I guess the biggest frustration for those of us who use DS to animate is that people use the excuse that it is not an animation platform. It absolutely should be though when DAZ has hands down the best characters, clothing and props available anywhere. Why have all of this gorgeous content without the capabilty to more than just a single frame? Why not just sell 2D content if that is all is expected to be produced. Some times you gotta wonder if our allegence is just being milked since we keep getting the "Oh cool we can do that in DAZ.........but not exactly what I was hoping for" sensation.
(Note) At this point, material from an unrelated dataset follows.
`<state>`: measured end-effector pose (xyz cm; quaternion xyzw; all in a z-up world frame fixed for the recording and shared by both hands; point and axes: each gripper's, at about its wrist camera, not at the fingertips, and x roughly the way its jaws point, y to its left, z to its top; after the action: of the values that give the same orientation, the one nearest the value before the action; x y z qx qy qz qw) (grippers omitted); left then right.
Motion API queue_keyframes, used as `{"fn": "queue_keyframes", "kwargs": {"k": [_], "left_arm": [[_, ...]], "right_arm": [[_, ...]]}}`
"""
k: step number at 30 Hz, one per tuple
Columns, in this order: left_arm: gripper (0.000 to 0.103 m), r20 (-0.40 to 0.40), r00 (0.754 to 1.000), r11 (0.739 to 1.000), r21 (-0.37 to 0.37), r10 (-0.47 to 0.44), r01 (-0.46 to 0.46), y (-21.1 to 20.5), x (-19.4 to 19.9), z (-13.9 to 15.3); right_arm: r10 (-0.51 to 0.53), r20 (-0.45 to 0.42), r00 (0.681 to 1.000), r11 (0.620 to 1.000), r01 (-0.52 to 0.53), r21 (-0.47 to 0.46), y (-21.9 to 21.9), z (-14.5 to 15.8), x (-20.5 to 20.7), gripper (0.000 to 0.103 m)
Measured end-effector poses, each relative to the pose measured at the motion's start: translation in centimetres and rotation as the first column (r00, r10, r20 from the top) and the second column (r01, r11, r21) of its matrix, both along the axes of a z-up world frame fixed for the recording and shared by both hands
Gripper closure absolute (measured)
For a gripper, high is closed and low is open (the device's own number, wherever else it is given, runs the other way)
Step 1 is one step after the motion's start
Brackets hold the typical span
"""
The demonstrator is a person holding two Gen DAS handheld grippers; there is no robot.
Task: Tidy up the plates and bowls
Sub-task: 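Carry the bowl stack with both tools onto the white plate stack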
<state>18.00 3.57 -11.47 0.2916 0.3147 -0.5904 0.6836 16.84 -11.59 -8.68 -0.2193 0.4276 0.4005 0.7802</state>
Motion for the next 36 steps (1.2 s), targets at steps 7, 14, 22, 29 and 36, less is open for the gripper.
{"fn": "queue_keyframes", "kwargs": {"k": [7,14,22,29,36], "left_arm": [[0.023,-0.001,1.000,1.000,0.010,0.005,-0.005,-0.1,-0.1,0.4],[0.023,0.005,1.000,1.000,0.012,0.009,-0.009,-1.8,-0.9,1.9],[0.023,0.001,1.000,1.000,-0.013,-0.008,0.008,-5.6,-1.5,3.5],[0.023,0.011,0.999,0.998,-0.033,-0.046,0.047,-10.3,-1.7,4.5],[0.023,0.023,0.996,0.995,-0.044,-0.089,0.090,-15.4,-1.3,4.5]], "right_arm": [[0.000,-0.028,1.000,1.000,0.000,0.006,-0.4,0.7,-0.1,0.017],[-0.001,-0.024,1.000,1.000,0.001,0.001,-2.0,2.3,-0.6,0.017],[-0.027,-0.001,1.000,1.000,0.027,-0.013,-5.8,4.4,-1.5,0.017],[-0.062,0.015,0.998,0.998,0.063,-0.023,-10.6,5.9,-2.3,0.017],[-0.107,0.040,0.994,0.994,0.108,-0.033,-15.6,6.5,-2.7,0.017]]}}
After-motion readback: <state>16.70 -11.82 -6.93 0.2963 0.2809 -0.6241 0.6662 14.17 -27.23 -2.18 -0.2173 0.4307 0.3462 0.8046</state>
The fact that you already have to basically ditch previous content that you purchased because of compatability within models in the same freakin program, nevermind the support that goes away for content you purchased because you are using the latest version of DS and the content creators have not updated their products to accomidate the changes since DS3. I have mastered using DS as a MikuMikuDance conduit and have been able to plug some of those beautiful characters into some of the most amazing smooth musical animations available. But its like pulling teeth to get the functionality to work because of things like the lack of true IK solvers and FBX import that really work or issues with twist bones that have no corrective measures, and the brocken sup track properties in Aniblocks that have never been fix for G3 and above. All I'm saying is that most of us love working with DS and have been faithful to the platform, but if all other platforms have had for 15 years things like IK resolvers and functioning FBX or in DS an Aniblock system that once worked better than it does now.............I don't think DAZ has to spend resources on inovation or development it seems to me that is just a matter of implementation. The question is why won't they if we as faithful patreons for YEARS!! have continued to support DAZ. Just sayin!
Cinus, you could easily acheive pinning one foot completely stationary throughout the duration of any animation with mcasual's autoulimb, or Glue to the floor by 3D universe, but that means really stationary the pinned node doesn't move at all.
I have used McCasual's scripts and they do help, but they are not perfect either.
I was under the impression that the new IK-Chains would enable actual pinning, but I have not been able to get them to work the way I expect them to. Might just be an issue of not having the right information (I hope).
Pinning is still set up so that transforms are an irresistible force. Absolute pinning, in which pinned items are immovable objects, is on the drawing board but with no timeline for implementation (the last I was told).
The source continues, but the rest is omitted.